Introduction on MySQL and performance tuning
MySQL is the most widely used open source relational database management system (RDBMS) and act as a database server providing multiple user access to number of databases.Have a look on MySQL and performance tuning.
SQL means structured query language.
The first version of MySQL was released on 23 May 1995 and was owned and sponsored by a Swedish Company MySQL AB and now its owned by Oracle. It is named after co-founder Michael Widenius’ daughter My.
MySQL is a better choice as database for use in web applications and it’s a main component of widely used LAMP open source web application bundle.
MySQL works on almost all system platforms like IBM-AIX, FreeBSD, HP-UX, Linux, Mac OS X, Microsoft Windows, Novell NetWare, etc, .

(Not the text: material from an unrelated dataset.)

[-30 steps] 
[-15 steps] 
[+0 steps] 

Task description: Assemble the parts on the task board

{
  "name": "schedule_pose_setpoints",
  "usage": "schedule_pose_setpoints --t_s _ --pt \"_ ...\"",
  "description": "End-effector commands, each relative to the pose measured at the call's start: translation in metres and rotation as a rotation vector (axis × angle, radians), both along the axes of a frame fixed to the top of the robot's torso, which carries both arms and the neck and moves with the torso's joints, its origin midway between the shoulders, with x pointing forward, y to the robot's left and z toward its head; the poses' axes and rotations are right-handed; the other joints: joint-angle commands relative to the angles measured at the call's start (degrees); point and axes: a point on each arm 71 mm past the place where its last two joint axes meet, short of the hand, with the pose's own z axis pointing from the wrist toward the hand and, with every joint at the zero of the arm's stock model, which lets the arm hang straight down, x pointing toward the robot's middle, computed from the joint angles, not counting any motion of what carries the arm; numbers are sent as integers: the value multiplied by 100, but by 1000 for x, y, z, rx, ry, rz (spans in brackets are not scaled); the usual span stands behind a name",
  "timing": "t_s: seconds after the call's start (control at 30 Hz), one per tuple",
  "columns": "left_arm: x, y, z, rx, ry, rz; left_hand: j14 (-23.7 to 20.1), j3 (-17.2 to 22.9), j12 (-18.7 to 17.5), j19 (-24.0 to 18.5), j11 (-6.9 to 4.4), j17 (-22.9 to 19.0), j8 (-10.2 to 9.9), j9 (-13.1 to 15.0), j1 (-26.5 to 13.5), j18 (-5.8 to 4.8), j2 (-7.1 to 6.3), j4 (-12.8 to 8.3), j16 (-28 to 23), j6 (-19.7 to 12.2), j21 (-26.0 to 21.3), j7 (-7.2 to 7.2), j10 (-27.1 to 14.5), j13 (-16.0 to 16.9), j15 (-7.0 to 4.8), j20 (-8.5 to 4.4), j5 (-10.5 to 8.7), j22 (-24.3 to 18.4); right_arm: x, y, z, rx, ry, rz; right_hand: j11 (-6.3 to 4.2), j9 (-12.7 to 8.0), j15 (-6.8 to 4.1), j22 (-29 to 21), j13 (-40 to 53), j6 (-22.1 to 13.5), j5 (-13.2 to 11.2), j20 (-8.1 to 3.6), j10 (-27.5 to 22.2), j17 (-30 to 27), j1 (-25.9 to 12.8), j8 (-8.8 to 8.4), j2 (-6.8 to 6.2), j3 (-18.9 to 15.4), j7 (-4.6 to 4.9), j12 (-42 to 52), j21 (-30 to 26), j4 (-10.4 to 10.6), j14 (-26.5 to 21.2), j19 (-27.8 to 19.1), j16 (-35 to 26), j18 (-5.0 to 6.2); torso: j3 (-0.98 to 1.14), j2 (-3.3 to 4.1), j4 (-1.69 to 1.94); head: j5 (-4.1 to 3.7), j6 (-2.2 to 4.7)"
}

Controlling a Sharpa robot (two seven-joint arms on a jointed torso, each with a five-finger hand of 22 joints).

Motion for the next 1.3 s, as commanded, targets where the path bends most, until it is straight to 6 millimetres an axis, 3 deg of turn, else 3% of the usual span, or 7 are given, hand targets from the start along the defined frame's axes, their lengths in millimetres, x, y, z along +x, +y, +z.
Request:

MySQL paid editions are also available for commercial use with additional features. The applications which uses MySQL databases includes CMSes like Moodle, Joomla, WordPress, Drupal, etc,. and it is also used by internet giants like Google, Facebook, Wikipedia,Twitter and YouTube.
MySQL is written in C and C++ with SQL parser which is written in YACC (Yet Another Compiler Compiler), but it uses a home-brewed lexical analyzer.
Storage Engines (Database Engine)
It is a software component on DBMS which uses to create, read, update and delete data from a database.
There are many storage engines available for MySQL and performance tuning. Each one has its own advantages and disadvantages and each are more suitable in some situations than other.
The default storage engine before MySQL 5.5 was MyISAM, and on 5.5 or later default storage engine is InnoDB.
The available storage engines are :- MyISAM, InnoDB, Memory, CSV, Merge, Archive, Federated, Blackhole. BerkeleyDB, ndbcluster, MRG_MYISAM, ISAM and Example
To find available storage engines, execute “show engines” command after connecting to MySQL and it also shows whether it supports or not on your server.
Also you can specify which storage engine needs to be used when creating tables.
The two major storage engines of MySQL databases currently using are MyISAM and InnoDB.
MyISAM | InnoDB |
|
|
Advantages
InnoDB
-
InnoDB would be used where data integrity comes priority because of relationship constraints and transactions.
-
Since use of row-level locking InnoDB is faster in write-intensive (inserting and updating values) and lock the row on which data is being inserted or updated.
MyISAM
- While comparing with InnoDB, MyISAM is simple to design and create, thus better for beginners. Also it is not using foreign relationships between tables.
- Because of simple structure MyISAM is faster than InnoDB and thus much less costs of server resources.
- Full text-indexing and faster in read-intensive.
Disadvantages
InnoDB
- Since InnoDB takes care of different relationships between tables, database administrator and scheme creators may take more time in designing the data models which are complex than MyISAM.
- InnoDB consumes more system resourcessuch as memory.
- No full text-indexing
MyISAM
- No data integrity (e.g. relationship constraints) check, which then comes a responsibility and overhead of the database administrators and application developers.
- MyISAM doesn’t support transactions which is essential in critical data applications such as banking.
- Slower than InnoDB for tables that are frequently being inserted to or updated, because the entire table is locked for any insert or update.
Note : Typically MyISAM considered as faster in read-intensive, but current InnoDB improvements removes this difference.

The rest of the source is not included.